[Problem description]
Return the run of lines below that opens with the line containing "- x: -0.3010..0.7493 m" and closes with the line containing "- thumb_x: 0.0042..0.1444", keeping each one exact.

[[ Records shown, beginning ]]

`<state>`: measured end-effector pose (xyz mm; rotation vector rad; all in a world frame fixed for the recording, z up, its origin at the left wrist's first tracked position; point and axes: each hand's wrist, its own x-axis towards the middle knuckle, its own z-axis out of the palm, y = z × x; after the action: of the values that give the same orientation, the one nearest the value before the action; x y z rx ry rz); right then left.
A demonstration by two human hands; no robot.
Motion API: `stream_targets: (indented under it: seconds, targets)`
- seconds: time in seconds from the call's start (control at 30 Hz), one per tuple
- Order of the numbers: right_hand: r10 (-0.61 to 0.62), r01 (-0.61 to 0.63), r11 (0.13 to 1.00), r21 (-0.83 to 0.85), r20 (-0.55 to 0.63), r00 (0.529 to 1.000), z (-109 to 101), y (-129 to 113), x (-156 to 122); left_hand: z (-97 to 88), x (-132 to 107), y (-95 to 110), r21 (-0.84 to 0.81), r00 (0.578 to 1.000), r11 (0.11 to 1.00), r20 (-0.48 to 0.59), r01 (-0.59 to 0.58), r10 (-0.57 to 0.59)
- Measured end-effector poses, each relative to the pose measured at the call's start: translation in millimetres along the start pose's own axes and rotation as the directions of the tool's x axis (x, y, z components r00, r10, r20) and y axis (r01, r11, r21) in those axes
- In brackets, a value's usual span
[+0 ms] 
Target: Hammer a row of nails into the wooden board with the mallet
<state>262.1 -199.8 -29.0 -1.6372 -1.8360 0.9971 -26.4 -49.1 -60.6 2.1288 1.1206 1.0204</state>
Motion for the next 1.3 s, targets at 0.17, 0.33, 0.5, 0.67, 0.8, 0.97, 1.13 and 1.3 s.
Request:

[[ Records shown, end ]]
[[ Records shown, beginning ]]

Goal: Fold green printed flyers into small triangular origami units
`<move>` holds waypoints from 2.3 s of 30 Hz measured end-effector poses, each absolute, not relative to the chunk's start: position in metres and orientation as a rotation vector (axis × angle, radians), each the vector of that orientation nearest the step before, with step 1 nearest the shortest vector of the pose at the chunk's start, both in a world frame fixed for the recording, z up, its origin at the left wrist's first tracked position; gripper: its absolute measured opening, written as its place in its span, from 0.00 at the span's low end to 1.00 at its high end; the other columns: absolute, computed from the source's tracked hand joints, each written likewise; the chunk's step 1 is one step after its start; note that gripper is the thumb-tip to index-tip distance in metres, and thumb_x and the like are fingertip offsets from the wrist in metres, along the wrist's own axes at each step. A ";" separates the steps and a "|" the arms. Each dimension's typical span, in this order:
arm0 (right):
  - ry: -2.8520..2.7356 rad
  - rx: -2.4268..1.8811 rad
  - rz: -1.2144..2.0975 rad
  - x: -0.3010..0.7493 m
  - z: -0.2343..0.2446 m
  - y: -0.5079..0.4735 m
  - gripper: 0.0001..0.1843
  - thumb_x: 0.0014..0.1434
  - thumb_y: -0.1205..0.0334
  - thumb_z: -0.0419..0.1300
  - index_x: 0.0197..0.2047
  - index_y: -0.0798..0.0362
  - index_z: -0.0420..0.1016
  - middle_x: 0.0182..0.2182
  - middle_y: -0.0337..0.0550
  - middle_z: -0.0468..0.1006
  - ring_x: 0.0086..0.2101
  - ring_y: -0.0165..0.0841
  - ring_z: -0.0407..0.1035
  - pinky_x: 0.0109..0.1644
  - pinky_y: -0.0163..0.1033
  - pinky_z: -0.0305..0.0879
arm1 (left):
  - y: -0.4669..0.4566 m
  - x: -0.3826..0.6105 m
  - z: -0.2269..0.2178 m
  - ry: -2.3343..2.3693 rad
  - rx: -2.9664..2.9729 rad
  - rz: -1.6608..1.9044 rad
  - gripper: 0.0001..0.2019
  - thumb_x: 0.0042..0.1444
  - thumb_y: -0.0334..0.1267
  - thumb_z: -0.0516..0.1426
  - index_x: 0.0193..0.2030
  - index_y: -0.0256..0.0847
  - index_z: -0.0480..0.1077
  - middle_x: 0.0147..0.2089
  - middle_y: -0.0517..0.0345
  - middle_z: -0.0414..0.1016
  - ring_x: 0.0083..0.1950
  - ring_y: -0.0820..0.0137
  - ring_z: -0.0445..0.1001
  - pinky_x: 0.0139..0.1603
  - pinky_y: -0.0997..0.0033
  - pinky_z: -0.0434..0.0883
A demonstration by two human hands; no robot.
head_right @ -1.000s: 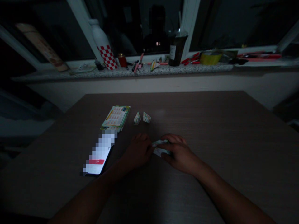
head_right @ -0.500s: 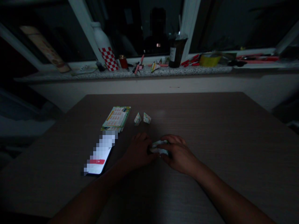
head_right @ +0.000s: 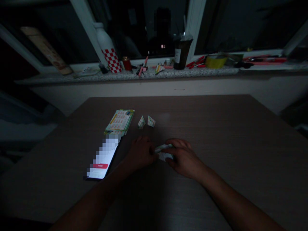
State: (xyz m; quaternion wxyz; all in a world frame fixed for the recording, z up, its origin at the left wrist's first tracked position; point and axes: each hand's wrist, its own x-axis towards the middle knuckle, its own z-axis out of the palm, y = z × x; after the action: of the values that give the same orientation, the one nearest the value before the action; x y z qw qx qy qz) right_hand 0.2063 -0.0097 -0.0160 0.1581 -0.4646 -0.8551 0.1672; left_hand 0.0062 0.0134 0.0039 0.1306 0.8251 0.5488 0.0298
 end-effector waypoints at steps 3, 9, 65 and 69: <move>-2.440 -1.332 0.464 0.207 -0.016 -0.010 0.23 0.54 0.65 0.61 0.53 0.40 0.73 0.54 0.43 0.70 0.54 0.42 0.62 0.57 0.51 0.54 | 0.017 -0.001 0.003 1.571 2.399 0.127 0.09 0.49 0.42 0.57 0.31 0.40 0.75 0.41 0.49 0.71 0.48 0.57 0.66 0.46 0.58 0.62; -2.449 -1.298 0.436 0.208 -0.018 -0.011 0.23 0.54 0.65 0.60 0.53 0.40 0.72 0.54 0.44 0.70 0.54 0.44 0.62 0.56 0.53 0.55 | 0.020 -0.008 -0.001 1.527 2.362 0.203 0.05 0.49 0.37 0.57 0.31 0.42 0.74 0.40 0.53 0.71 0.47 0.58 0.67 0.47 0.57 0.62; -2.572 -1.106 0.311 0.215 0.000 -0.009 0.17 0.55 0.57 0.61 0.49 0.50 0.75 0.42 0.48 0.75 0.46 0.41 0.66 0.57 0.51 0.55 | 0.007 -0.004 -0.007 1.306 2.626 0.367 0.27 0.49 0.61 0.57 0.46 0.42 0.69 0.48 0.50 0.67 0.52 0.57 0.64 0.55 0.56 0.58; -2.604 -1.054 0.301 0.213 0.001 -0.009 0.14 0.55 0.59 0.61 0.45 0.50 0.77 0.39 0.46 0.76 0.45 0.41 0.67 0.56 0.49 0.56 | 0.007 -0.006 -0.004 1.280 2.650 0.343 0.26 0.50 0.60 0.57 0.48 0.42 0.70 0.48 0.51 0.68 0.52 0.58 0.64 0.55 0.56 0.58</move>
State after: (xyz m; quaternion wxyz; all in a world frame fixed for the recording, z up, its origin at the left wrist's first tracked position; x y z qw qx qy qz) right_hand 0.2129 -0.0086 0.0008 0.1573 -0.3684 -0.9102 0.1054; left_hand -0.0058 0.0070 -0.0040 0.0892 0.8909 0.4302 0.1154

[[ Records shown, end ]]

[Response to the task]
  - x: -0.3010..0.7493 m
  - z: -0.2343..0.2446 m
  - y: -0.5079..0.4735 m
  - gripper: 0.0001..0.1843
  - thumb_x: 0.0014..0.1434
  - thumb_y: -0.1205..0.0334
  - thumb_z: -0.0419..0.1300
  - index_x: 0.0197..0.2047
  - index_y: -0.0798..0.0362
  - index_z: -0.0420..0.1016
  - middle_x: 0.0182..0.2182
  - middle_y: -0.0337..0.0550
  - middle_z: -0.0468..0.1006
  - ring_x: 0.0086..0.2101
  - ring_y: -0.0165..0.0841
  - ring_z: -0.0407..0.1035
  - pinky_x: 0.0109..0.1644
  - pinky_y: -0.0163..0.1033
  - pinky_z: -0.0305..0.0879
arm1 (left):
  - y: -0.4669..0.4566 m
  - x: -0.3826..0.6105 m
  - z: -0.2269..0.2178 m
  - ry: -2.3343..2.3693 rad
  - rx: -2.9664..2.9729 rad
  - rz: -1.6608..1.9044 rad
  - gripper: 0.0001..0.2019
  - thumb_x: 0.0042..0.1444

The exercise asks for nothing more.